All that is wanted is the line with "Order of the" and each line after it to the end of the data below, set down exactly and without pictures.

====================

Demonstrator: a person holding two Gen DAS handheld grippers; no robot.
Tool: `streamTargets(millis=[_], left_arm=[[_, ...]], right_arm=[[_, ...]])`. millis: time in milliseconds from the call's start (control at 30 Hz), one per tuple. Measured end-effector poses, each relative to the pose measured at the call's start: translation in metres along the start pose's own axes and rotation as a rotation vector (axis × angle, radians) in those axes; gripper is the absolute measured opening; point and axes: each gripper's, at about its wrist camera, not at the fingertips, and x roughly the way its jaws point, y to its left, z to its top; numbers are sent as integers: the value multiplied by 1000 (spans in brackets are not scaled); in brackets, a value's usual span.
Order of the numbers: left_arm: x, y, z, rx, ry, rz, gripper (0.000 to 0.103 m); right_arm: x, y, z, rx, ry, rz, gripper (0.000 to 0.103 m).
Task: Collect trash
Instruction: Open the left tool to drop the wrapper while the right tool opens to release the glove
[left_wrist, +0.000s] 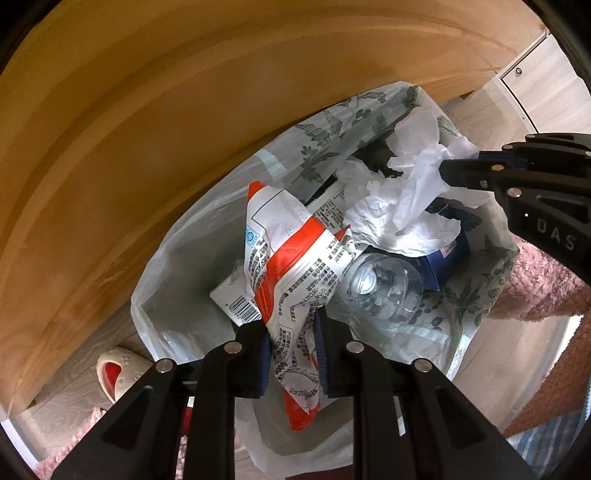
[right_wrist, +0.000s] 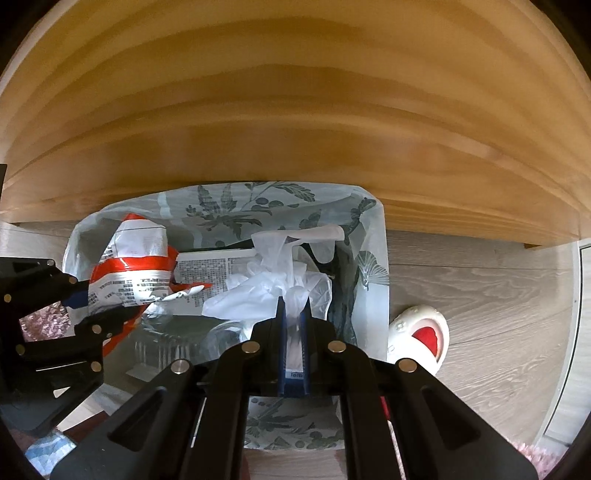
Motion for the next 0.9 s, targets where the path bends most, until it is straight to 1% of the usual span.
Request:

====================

### RESULT BELOW
Order of the numbers: left_arm: x, y, z, rx, ry, rz, gripper (0.000 to 0.103 m); right_arm: x, y, z, rx, ry, rz, gripper (0.000 to 0.103 m).
Task: Collect trash
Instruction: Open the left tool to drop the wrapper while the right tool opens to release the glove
[left_wrist, +0.000s] 
[right_wrist, +0.000s] 
Motion for the next 0.9 s, targets where the path bends most, until it is straight to 1% of the usual span.
Request:

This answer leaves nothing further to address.